I have the 25W in my 5.5 gallon. You can check the temperature at a glance, no calibrations, and it's smaller than pretty much every adjustable heater out there. 

It has a 3 Year warranty too. Merle is always at a perfect 78 degrees. Worth the extra cost, I highly recommend it.


----------



## finnfinnfriend (Feb 3, 2012)

TiffanyP said:


> I prefer to install them sideways as well, but on the instructions that came with the heater it states to not install it sideways - which is why I said it


Oh...hmm...I wonder why? I guess its just the way its wired or something?


----------



## TiffanyP (Jun 29, 2013)

I don't know - but it has a picture diagram... don't install it upside down (duh lol), don't install it sideways, and then the correct way to install it - which is vertically. It would be awful convenient to be able to install it sideways


----------



## finnfinnfriend (Feb 3, 2012)

TiffanyP said:


> I don't know - but it has a picture diagram... don't install it upside down (duh lol), don't install it sideways, and then the correct way to install it - which is vertically. It would be awful convenient to be able to install it sideways


It sure would...maybe slightly tilted would be okay? Im just worried about evaporation really, you know? /:


----------



## TiffanyP (Jun 29, 2013)

Yeah, it's the reason I didn't put it in my 2.5 gallon along with the fact that I have substrate in it. I sent an inquiry to cobalt aquatics via their website to see if there was some reason why it couldn't be installed sideways - I'll let you know when I get an answer


----------



## finnfinnfriend (Feb 3, 2012)

TiffanyP said:


> Yeah, it's the reason I didn't put it in my 2.5 gallon along with the fact that I have substrate in it. I sent an inquiry to cobalt aquatics via their website to see if there was some reason why it couldn't be installed sideways - I'll let you know when I get an answer


Wow thanks! That's very helpful


----------



## cowboy (Apr 14, 2013)

TiffanyP said:


> Yeah, I tried to hold it so that it would be as far from the bottom as it could be, but also still be about where the minimum water level line would be too. It's just a taller heater. If it were able to be installed sideways it would be perfect!
> 
> For Gallifrey - measurements!
> 6.5 inches, as advertised
> ...



Thanks for doing all that. I am also saving up for this heater. I was concerned about putting it in my 2 gallon spec but judging by your measurements it should work as the tanks taller.


----------



## TiffanyP (Jun 29, 2013)

Yeah, I have one in a 2 gallon Petco Hex tank and it works like a charm  I had a thermometer in there for over a month to see how steady it worked and it never deviated a single degree - I took the thermometer out for use in another tank, but I still check periodically to make sure it's still working well and it definitely is


----------



## Hallyx (Jun 11, 2011)

There's probably some legal reason not to install it horizontally. I'm sure there's no physical reason. There are too many advantages to horizontal. That really limits that heater.


----------



## cowboy (Apr 14, 2013)

Your probably right. I've worked with safety regulation agencies and to have your product certified you have to follow their rules. Same as hagen having to put a max water line but everyone saying the fully submerge it. CSA. Now that I've said all that I've worked with so many agencies I tend to listen to them.
_Posted via Mobile Device_


----------



## Hallyx (Jun 11, 2011)

That's a MIN wate- line for when you follow their directions to install it vertically. Just inviting another mistake a keeper can make to blow up his setup.

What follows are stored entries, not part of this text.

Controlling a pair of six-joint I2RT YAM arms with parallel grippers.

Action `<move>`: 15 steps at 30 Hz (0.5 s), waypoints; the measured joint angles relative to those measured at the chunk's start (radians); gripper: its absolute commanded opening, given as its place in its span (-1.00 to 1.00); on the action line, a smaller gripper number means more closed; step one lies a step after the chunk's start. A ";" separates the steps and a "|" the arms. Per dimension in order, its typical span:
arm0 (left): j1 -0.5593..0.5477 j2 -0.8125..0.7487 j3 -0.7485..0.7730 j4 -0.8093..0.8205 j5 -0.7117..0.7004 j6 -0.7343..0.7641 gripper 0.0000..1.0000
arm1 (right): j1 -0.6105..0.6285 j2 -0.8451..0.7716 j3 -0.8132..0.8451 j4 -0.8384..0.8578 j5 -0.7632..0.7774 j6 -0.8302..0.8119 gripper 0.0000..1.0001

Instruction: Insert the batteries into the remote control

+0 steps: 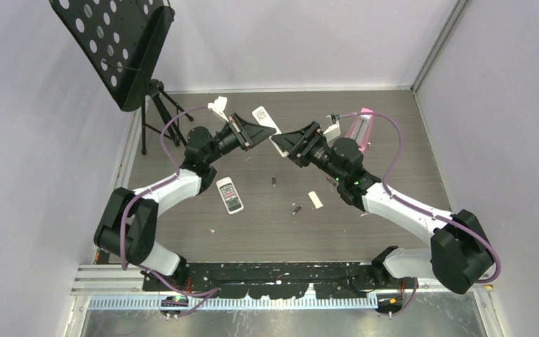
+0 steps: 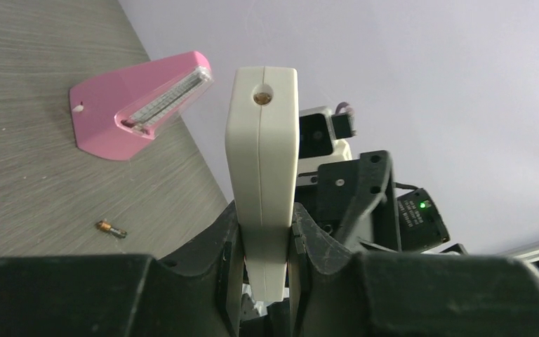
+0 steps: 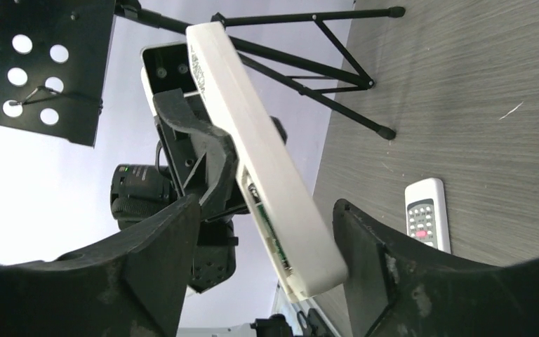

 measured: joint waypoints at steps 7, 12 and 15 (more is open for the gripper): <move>0.011 -0.006 0.000 -0.043 0.037 0.101 -1.00 | -0.052 -0.069 -0.031 -0.048 -0.040 -0.029 0.61; 0.050 -0.026 -0.004 -0.126 0.048 0.186 -1.00 | -0.124 -0.211 -0.048 -0.229 -0.011 -0.122 0.30; 0.066 -0.073 -0.018 -0.248 0.019 0.267 -1.00 | -0.132 -0.242 -0.006 -0.418 0.042 -0.217 0.09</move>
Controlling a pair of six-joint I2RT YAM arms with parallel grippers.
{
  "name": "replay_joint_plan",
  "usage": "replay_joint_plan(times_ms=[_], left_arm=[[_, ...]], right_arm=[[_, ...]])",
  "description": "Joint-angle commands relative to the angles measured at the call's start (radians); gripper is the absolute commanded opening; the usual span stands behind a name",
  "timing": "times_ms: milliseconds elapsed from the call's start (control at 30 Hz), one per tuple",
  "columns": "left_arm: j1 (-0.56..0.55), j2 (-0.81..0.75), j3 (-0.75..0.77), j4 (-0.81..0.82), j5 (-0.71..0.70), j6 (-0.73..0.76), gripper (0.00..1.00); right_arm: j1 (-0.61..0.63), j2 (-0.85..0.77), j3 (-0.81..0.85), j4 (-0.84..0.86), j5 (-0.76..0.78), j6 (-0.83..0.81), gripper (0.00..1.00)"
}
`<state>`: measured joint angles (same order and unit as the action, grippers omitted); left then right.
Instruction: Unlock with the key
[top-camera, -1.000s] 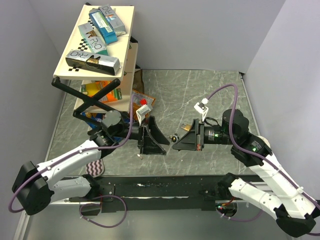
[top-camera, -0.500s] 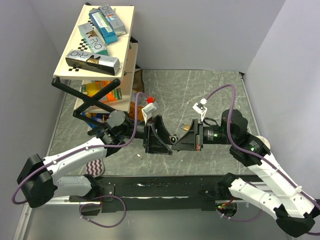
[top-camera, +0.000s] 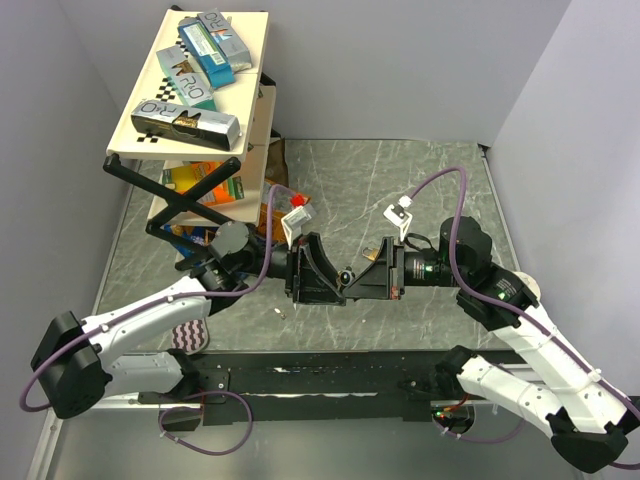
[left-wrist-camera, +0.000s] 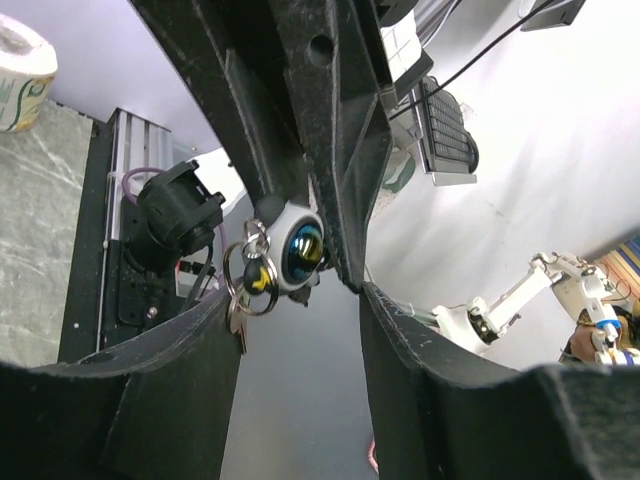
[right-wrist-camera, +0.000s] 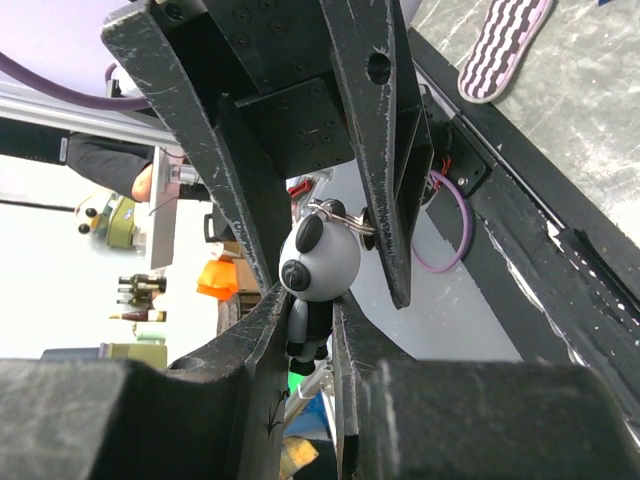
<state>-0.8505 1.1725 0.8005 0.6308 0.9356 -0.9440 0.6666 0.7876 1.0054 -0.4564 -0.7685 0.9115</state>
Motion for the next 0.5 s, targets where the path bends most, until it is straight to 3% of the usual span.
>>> replay_joint_plan(times_ms=[0,267,367,467], left_arm=[[-0.002,-0.04,-0.02,-0.031,-0.017,0.036,0.53],[-0.002,-0.063,-0.034,-0.066,-0.044,0.047,0.47],[-0.002,-0.06,-0.026,-0.082,-0.05,0.054,0.38],[-0.001,-0.056,-0.023,-0.086,-0.054,0.057,0.23]], right_arm=[[-0.004,-0.013,0.01,0.044,-0.012,0.0,0.0],[-0.009,0.001,0.012,0.053,-0.028,-0.005,0.0],[-0.009,0.009,0.01,0.048,-0.035,-0.013,0.0],[-0.012,0.01,0.01,0.039,-0.037,-0.02,0.0]])
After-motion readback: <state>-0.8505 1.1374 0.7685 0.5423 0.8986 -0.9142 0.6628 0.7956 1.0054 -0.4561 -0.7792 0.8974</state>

I lay all mine down. They work better and I don't have to unplug them for water changes.


----------



## cowboy (Apr 14, 2013)

I looked at a few hagens in Canada and it said MAX water line. Upon contacting hagen they agree it can be submerged.

It sure makes it confusing when some say MIN and some say MAX

_Posted via Mobile Device_


----------



## Hallyx (Jun 11, 2011)

A MAX waterline would be appropriate for a non-submersible heater. The only Hagens Ive seen are submersible. It make sense that they would have MIN water lines.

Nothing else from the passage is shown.